Reprezentacja Polski siatkarek pokonała w swoim trzecim meczu na igrzyskach europejskich w Baku Rumunię 3:0. Nie był to jednak dla biało-czerwonych łatwy mecz, jakby mógł sugerować wynik. – Grałyśmy pod dużą presją, bo Rumunia należy do jednych z najsłabszych drużyn tego turnieju i zdawałyśmy sobie sprawę, że inny wynik niż zdecydowane zwycięstwo, najlepiej 3:0, będzie dla nas trudnym do zaakceptowania. Na pewno to było przyczyną pewnej nerwowości w pierwszym secie – mówiła po meczu Joanna Wołosz. – Udało się jednak opanować emocje w końcówce seta, wygrać go, a w kolejnych partiach nasza gra wyglądała już znacznie lepiej. To była namiastka tego, co chciałybyśmy grać. Na pewno jest jeszcze wiele rzeczy do poprawienia, ale kontrolowałyśmy grę. Miałyśmy dobrą zagrywkę i to był ważny element, a właściwie klucz do zwycięstwa w tym pojedynku – dodała rozgrywająca reprezentacji Polski.
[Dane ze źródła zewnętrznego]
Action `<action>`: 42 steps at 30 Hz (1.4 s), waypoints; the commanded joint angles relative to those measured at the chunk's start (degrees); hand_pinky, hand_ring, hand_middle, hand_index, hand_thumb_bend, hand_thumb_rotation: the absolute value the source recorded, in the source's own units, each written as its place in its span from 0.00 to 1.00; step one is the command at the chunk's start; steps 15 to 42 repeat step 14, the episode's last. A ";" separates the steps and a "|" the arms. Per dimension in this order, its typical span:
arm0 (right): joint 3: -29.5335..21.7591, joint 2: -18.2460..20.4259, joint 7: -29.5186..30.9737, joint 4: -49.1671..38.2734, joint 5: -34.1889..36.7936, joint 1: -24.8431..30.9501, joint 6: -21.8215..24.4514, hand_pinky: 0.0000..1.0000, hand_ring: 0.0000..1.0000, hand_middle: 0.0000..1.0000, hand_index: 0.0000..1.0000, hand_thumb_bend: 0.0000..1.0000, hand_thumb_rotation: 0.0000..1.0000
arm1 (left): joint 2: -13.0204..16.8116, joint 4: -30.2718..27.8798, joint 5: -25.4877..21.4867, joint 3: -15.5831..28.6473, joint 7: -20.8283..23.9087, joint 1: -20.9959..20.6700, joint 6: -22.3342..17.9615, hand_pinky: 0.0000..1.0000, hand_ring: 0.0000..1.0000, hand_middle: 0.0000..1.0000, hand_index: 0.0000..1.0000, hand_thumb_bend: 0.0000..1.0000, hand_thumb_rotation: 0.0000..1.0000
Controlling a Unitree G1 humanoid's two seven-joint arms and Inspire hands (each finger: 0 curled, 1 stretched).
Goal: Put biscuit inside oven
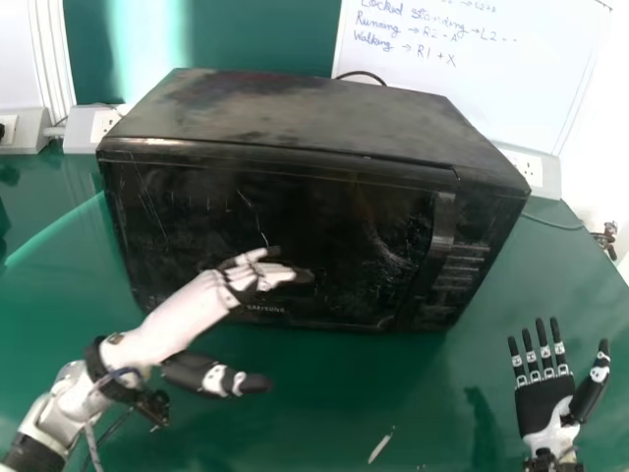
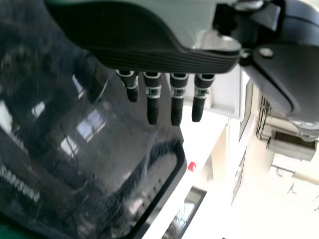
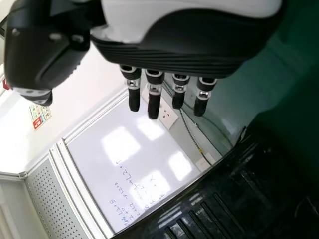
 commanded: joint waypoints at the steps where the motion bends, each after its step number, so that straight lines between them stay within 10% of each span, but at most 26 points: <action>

Polki po trzech meczach mają na koncie dwie wygrane i jedną porażkę i zajmują trzecie miejsce w grupie A. W piątek czeka je mecz z Włoszkami, które mają dwa punkty mniej. – Włoszki, które teraz walczą z Azerbejdżanem, znam właściwie wszystkie. Z trzema z nich: z Gulią Pisani, z Letizią Camerą i Ilarią Spirito grałam w Busto – mówi Joanna Wołosz. – Z Włoszkami zagramy pojutrze. Zrobimy wszystko, żeby być gotowe na to spotkanie w stu procentach. Będzie to dla nas kolejny, ważny mecz. Włoszki są młodym, walecznym zespołem, który przyjechał tu, aby udowodnić i pokazać swój potencjał, swoją wartość. Poza tym dziewczyny grają bardzo techniczną siatkówkę, są niezwykle skuteczne w obronie z fajnym przyjęciem. Prezentują zupełnie inny styl od Azerek, których największym argumentem jest mocy atak. Jednak gdybyśmy zagrały w poniedziałek lepiej, przeciwstawiły się im, na pewno mecz ułożyłby się inaczej… Ale nie wracajmy do tego, nie warto rozpamiętywać.
– Na ten turniej przyjechałyśmy po to, aby osiągnąć swój cel, zatem takie spotkania jak to, które czeka nas z Włoszkami, musimy wygrywać. Niemniej zdajemy sobie sprawę, że łatwo nie będzie. Choć myślę sobie i zresztą mam taką nadzieję, że najtrudniejsze dla nas już było, czyli pojedynki z Turcją i Azerbejdżanem. Poza tym docieramy się, nasza gra z meczu na mecz wygląda coraz lepiej i na pewno będzie coraz lepsza. Jestem o tym przekonana – mówi rozgrywająca biało-czerwonych.